▶ **Instructions to follow**: Please repeat the listing exactly, with every line intact.

▶ **Source material**:
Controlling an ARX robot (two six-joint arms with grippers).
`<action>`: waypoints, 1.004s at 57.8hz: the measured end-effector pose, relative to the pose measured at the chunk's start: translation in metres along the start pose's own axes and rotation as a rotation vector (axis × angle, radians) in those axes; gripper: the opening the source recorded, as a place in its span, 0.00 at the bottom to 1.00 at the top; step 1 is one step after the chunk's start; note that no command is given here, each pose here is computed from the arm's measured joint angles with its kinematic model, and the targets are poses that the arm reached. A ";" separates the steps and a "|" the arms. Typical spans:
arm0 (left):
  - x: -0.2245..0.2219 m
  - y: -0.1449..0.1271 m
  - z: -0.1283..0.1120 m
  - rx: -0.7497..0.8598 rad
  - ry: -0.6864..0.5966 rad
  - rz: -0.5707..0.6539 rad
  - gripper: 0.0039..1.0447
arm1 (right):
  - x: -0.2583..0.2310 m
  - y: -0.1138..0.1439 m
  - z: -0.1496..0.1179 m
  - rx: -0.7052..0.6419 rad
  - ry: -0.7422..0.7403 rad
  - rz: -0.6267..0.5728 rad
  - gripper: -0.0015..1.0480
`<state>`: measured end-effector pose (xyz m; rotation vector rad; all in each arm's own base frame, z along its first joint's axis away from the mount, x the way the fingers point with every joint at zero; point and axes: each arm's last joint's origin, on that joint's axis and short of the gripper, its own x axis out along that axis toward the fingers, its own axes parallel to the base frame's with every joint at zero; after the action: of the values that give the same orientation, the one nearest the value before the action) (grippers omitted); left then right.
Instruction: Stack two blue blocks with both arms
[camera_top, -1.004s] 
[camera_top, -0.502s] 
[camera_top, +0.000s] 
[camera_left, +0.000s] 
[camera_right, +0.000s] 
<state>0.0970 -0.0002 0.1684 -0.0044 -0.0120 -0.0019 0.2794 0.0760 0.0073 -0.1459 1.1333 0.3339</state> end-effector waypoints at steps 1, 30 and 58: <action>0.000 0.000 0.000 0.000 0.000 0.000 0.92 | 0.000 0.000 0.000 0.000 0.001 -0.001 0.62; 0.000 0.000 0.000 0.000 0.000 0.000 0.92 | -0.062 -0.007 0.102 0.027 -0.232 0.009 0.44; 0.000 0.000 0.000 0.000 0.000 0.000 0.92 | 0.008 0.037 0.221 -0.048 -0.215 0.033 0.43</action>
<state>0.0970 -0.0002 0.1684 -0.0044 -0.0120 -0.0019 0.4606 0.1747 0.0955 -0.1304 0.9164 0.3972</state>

▶ **Written answer**:
Controlling an ARX robot (two six-joint arms with grippers).
`<action>`: waypoints, 1.004s at 57.8hz: the measured end-effector pose, relative to the pose measured at the chunk's start: translation in metres along the start pose's own axes and rotation as a rotation vector (axis × angle, radians) in those axes; gripper: the opening the source recorded, as a place in its span, 0.00 at the bottom to 1.00 at the top; step 1 is one step after the chunk's start; note that no command is given here, each pose here is computed from the arm's measured joint angles with its kinematic model, and the targets are poses that the arm reached. A ";" separates the steps and a "|" the arms. Typical spans:
arm0 (left):
  - x: -0.2245..0.2219 m
  - y: -0.1449..0.1271 m
  - z: -0.1283..0.1120 m
  - rx: -0.7497..0.8598 rad
  - ry: -0.6864..0.5966 rad
  - rz: -0.5707..0.6539 rad
  - gripper: 0.0039..1.0447
arm1 (right):
  - x: -0.2583..0.2310 m
  - y: -0.1138..0.1439 m
  - z: -0.1496..0.1179 m
  - rx: -0.7052..0.6419 rad
  - ry: -0.7422..0.7403 rad
  - rz: -0.6267..0.5728 rad
  - gripper: -0.0015..1.0480
`<state>`: measured end-effector pose (xyz m; rotation vector rad; all in each arm's own base frame, z along its first joint's axis away from the mount, x the way the fingers point with every joint at zero; point and axes: each arm's last joint's origin, on that joint's axis and short of the gripper, its own x axis out along that axis toward the fingers, its own axes parallel to the base frame's with every joint at zero; after the action: of the values that give the same orientation, the one nearest the value before the action) (grippers omitted); left then right.
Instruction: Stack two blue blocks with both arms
[camera_top, -1.004s] 
[camera_top, -0.502s] 
[camera_top, +0.000s] 
[camera_left, +0.000s] 
[camera_right, +0.000s] 
<state>0.0970 -0.0002 0.1684 -0.0044 -0.0120 -0.0019 0.2794 0.0760 0.0073 -0.1459 1.1333 0.3339</state> end-effector waypoints at steps 1, 30 and 58: <action>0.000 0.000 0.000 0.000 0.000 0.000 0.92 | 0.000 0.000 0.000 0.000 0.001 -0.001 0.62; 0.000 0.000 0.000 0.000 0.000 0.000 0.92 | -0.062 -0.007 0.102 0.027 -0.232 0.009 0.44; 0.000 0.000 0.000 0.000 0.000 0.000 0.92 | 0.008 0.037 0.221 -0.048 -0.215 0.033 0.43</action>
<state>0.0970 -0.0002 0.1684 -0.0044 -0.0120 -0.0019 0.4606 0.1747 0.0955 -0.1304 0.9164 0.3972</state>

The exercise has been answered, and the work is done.